# Assignment
After finding the line with "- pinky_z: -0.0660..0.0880" in the data below, set down exactly each line through the one with "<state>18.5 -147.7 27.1", inclusive, and stop there.
::: Record extracts
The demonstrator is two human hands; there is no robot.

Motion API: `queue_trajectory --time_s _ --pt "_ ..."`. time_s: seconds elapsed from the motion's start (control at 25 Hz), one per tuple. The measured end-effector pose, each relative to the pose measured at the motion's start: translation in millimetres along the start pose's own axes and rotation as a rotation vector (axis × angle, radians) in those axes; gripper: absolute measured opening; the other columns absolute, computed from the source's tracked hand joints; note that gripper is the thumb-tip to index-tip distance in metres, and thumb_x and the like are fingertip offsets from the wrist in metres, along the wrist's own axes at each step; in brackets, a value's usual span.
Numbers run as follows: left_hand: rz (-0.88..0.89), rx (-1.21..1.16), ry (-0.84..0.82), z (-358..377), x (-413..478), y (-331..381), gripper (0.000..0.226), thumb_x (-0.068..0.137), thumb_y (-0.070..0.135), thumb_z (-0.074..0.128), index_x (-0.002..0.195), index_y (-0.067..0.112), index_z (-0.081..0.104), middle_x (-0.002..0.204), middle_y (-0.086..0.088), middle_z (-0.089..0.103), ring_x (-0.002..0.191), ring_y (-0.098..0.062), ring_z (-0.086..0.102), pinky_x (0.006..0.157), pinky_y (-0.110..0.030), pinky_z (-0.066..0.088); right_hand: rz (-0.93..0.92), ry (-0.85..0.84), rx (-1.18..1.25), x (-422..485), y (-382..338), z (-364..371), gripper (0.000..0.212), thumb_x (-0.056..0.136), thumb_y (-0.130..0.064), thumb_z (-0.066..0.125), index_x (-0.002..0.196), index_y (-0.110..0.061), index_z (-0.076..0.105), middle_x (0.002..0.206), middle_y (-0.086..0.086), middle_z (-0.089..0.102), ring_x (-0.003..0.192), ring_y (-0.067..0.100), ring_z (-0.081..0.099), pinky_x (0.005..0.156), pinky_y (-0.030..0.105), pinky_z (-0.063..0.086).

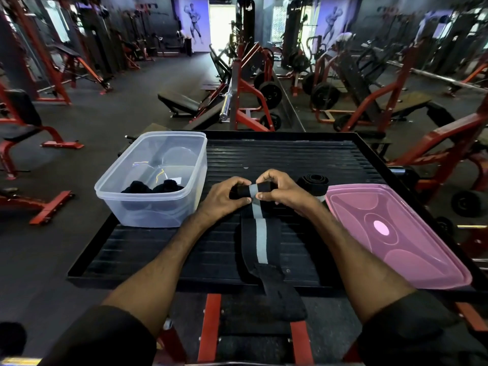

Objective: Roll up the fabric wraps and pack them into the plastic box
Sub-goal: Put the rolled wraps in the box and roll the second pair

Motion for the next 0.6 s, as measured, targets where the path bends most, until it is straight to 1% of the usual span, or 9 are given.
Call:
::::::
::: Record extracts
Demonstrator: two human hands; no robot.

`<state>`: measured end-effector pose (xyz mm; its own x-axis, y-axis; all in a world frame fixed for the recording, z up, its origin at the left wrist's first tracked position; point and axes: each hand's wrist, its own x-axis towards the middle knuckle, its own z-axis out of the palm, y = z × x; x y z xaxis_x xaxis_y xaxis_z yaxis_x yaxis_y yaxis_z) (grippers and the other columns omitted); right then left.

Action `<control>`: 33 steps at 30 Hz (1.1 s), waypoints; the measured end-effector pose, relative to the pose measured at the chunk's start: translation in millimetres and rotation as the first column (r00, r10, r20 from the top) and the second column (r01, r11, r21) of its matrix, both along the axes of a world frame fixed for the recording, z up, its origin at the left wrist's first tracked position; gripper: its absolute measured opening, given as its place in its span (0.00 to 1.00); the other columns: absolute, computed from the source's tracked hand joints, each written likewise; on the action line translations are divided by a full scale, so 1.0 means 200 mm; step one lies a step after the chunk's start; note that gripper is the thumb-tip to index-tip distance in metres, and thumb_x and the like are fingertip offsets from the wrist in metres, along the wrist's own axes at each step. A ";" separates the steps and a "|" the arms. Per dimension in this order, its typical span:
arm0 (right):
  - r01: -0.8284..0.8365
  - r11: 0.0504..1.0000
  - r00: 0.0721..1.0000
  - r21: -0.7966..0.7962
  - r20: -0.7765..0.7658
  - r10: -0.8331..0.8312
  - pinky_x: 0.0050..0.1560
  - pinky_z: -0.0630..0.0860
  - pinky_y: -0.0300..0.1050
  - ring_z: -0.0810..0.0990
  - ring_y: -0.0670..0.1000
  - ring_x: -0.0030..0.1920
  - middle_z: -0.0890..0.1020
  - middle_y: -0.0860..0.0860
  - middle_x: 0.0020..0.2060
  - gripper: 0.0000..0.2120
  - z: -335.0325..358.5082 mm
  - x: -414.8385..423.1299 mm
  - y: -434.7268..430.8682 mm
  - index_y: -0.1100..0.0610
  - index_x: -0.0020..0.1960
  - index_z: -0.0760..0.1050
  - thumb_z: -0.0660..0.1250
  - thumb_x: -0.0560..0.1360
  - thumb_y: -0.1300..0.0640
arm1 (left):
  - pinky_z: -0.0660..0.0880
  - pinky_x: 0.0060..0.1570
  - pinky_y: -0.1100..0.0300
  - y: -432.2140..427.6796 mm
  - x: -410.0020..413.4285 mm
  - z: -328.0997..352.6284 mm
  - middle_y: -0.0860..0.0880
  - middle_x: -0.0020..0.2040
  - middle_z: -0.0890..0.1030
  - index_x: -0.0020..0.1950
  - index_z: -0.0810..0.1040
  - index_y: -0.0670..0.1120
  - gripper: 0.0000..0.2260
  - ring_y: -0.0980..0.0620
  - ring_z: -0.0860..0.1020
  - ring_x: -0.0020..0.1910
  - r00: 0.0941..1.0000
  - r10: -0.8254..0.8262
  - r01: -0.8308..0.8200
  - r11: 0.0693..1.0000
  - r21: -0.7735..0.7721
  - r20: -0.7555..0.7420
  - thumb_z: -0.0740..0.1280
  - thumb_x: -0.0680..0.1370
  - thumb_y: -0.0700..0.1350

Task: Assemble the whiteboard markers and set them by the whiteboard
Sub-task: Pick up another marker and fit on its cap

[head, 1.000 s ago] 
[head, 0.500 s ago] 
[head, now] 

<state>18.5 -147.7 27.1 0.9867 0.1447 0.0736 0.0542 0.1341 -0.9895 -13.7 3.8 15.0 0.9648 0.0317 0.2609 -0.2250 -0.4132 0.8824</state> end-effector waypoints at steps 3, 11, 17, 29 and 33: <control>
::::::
# Answer to this problem
  - pinky_z: -0.0660..0.0880
  - pinky_x: 0.0060..0.1570
  - pinky_y: -0.1100..0.0300
  - y: -432.2140..427.6796 mm
  - x: -410.0020..413.4285 mm
  - z: -328.0997..352.6284 mm
  - middle_y: -0.0860..0.0880
  - middle_x: -0.0020..0.2040
  - middle_z: -0.0890..0.1030
  - index_x: -0.0020..0.1950
  - index_z: -0.0810..0.1040
  - index_y: -0.0670..0.1120
  - gripper: 0.0000..0.2260
  - ring_y: -0.0980..0.0620
  - ring_z: -0.0860..0.1020
  - ring_x: -0.0020..0.1910
  - r00: 0.0941..1.0000
  - r10: -0.8254..0.8262
  - r01: -0.8308..0.8200
  - r11: 0.0693..1.0000
  - r21: -0.7735..0.7721
  - r20: -0.7555..0.7420
  - thumb_z: -0.0740..0.1280
  - thumb_x: -0.0680..0.1370
  - thumb_y: -0.0700..0.1350

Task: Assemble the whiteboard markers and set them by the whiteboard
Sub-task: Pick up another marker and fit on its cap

[head, 1.000 s ago] 
[head, 0.500 s ago] 
[head, now] 

<state>18.5 -147.7 27.1 0.9867 0.1447 0.0736 0.0542 0.1341 -0.9895 -13.7 3.8 15.0 0.9648 0.0317 0.2609 -0.2250 -0.4132 0.8824</state> end-effector waypoints at steps 3, 11, 17, 29 and 33: <control>

For this exercise, nothing more remains to be done.